• INPUT DATA
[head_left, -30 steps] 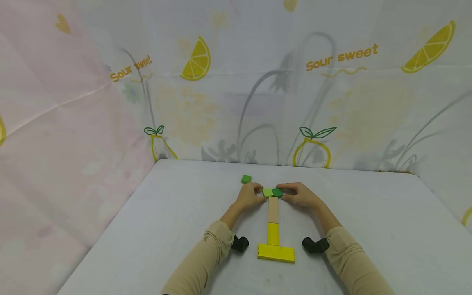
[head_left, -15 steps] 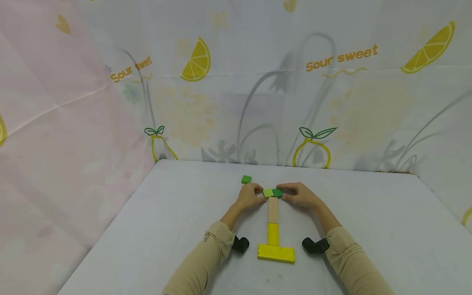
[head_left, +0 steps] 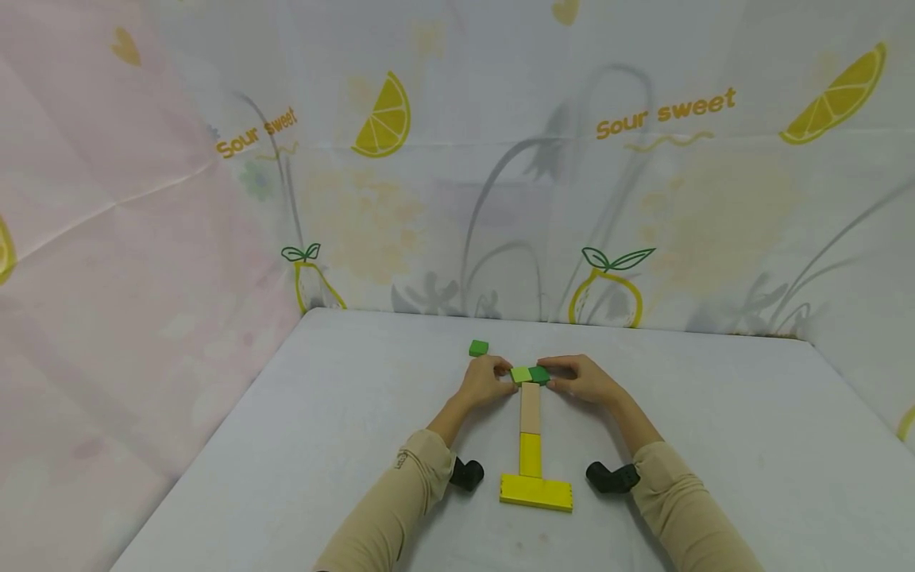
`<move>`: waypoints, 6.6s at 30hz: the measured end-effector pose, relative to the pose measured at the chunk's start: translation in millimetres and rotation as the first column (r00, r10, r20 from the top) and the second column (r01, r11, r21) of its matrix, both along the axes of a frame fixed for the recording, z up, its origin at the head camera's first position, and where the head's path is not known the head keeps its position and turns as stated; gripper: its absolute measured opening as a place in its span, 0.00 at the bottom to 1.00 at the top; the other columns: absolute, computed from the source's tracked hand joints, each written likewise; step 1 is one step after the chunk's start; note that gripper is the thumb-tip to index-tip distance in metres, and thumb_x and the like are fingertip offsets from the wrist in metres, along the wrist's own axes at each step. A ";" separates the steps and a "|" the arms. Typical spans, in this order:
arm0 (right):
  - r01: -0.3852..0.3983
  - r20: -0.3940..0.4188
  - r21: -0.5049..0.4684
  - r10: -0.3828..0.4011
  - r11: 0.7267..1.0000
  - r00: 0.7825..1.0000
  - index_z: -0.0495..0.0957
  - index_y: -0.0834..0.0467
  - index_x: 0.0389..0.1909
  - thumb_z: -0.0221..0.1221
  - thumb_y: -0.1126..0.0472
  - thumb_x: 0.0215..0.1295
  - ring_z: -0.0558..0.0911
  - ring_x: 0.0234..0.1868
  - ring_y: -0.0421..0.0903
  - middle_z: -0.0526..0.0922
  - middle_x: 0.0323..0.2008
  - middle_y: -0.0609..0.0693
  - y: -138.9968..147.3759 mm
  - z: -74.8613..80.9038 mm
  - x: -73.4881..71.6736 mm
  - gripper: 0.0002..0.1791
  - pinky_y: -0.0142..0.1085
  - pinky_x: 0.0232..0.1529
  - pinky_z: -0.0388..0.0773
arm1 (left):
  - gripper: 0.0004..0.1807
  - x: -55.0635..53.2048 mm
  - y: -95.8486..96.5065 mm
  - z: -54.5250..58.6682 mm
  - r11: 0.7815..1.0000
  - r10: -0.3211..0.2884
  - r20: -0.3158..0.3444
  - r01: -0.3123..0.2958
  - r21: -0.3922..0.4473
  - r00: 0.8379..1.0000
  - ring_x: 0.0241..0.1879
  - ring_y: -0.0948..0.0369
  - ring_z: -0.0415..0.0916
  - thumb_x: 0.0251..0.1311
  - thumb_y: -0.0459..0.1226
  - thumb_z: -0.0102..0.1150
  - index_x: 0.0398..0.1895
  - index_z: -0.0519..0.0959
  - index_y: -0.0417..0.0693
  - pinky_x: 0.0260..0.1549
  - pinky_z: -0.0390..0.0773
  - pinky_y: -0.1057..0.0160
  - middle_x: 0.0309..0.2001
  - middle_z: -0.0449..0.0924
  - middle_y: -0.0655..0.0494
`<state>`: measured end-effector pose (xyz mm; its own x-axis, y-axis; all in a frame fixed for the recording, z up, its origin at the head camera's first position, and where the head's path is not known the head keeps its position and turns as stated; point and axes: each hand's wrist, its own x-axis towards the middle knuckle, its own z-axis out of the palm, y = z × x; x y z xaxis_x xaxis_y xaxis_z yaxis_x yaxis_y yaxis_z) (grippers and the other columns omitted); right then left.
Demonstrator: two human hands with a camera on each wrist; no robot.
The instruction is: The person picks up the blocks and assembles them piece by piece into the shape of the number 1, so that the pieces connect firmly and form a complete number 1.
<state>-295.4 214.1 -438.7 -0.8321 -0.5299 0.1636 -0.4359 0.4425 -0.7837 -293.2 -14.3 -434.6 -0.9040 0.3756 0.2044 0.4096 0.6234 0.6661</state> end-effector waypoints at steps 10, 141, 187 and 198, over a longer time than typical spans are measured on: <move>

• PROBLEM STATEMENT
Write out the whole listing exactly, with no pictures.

• EXERCISE ANSWER
[head_left, -30 steps] 
[head_left, -15 steps] 
[head_left, +0 steps] 
`<move>`: waypoints, 6.6s at 30hz: the measured end-effector pose, relative to the pose measured at the chunk's start: translation in millimetres and rotation as the first column (r00, r10, r20 from the top) and the second column (r01, r11, r21) of its matrix, both along the axes of a frame fixed for the recording, z up, its origin at the head camera's first position, and where the head's path is not known the head keeps its position and turns as stated; gripper: its absolute measured opening as a place in its span, 0.00 at the bottom to 1.00 at the top; the other columns: absolute, computed from the source's tracked hand joints, each written likewise; step 1 is one step after the chunk's start; note that gripper is the thumb-tip to index-tip distance in metres, and thumb_x and the like are fingertip offsets from the wrist in metres, along the wrist's own axes at each step. A ";" separates the steps and a "|" the arms. Typical spans, in this order:
arm0 (right):
  - r01: -0.3852..0.3983
  - r20: -0.3940..0.4188
  - r21: -0.5049..0.4684
  - r10: -0.3828..0.4011
  - r11: 0.7267..1.0000
  - r00: 0.7825..1.0000
  - index_z: -0.0495..0.0957
  - index_y: -0.0834..0.0467
  - index_x: 0.0389..0.1909
  - thumb_z: -0.0221..0.1221
  - thumb_y: -0.1126..0.0472
  - thumb_x: 0.0215..0.1295
  - ring_z: -0.0558..0.0911
  - ring_x: 0.0234..0.1868
  - ring_y: -0.0421..0.0903
  - middle_z: -0.0526..0.0922
  - middle_x: 0.0323..0.2008
  - middle_y: -0.0609..0.0693
  - y: -138.9968..147.3759 mm
  - z: -74.8613..80.9038 mm
  - x: -73.4881..71.6736 mm
  - gripper: 0.0002..0.1791
  - pinky_y: -0.0142..0.1085
  - pinky_x: 0.0232..0.1529
  - pinky_z: -0.0388..0.0773
arm1 (left):
  - gripper: 0.0004..0.1807
  - x: -55.0635..53.2048 mm
  - y: -95.8486..96.5065 mm
  - z: -54.5250..58.6682 mm
  - r11: 0.7815..1.0000
  - r10: -0.3211..0.2884
  - r20: -0.3158..0.3444
  - r01: -0.3123..0.2958
  - r21: -0.3922..0.4473
  - r00: 0.8379..1.0000
  - ring_x: 0.0241..0.1879
  - ring_y: -0.0948..0.0369
  - ring_z: -0.0415..0.0916
  - thumb_x: 0.0251..0.1311
  - thumb_y: -0.0459..0.1226
  - thumb_z: -0.0102..0.1150
  - index_x: 0.0398..0.1895
  - index_z: -0.0519..0.0959
  - index_y: -0.0417..0.0693
  - pinky_x: 0.0260..0.1549
  - pinky_z: -0.0390..0.0773
  - pinky_y: -0.1057..0.0160
  - middle_x: 0.0309..0.2001
  - middle_z: -0.0449..0.0924
  - middle_y: -0.0655..0.0494
`<state>`: measured end-effector pose (xyz mm; its own x-axis, y-axis; all in a frame fixed for the recording, z up, its origin at the head camera's first position, and where the head's path is not known the head keeps its position and turns as stated; point and axes: each hand's wrist, its own x-axis towards the middle knuckle, its own z-axis out of the palm, y = z × x; x y z xaxis_x xaxis_y xaxis_z yaxis_x yaxis_y yaxis_z) (grippers and the other columns omitted); right then left.
Demonstrator: two human hands with a camera on each wrist; no robot.
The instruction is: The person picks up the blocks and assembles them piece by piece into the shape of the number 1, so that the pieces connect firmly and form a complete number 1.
<state>-295.4 214.1 -438.7 -0.8321 -0.5299 0.1636 -0.4359 0.4425 -0.7837 -293.2 -14.3 -434.6 -0.9040 0.3756 0.2044 0.4096 0.6234 0.6661</state> end-effector waypoints at steps 10, 141, 187 and 198, over a longer time than typical spans are measured on: <move>

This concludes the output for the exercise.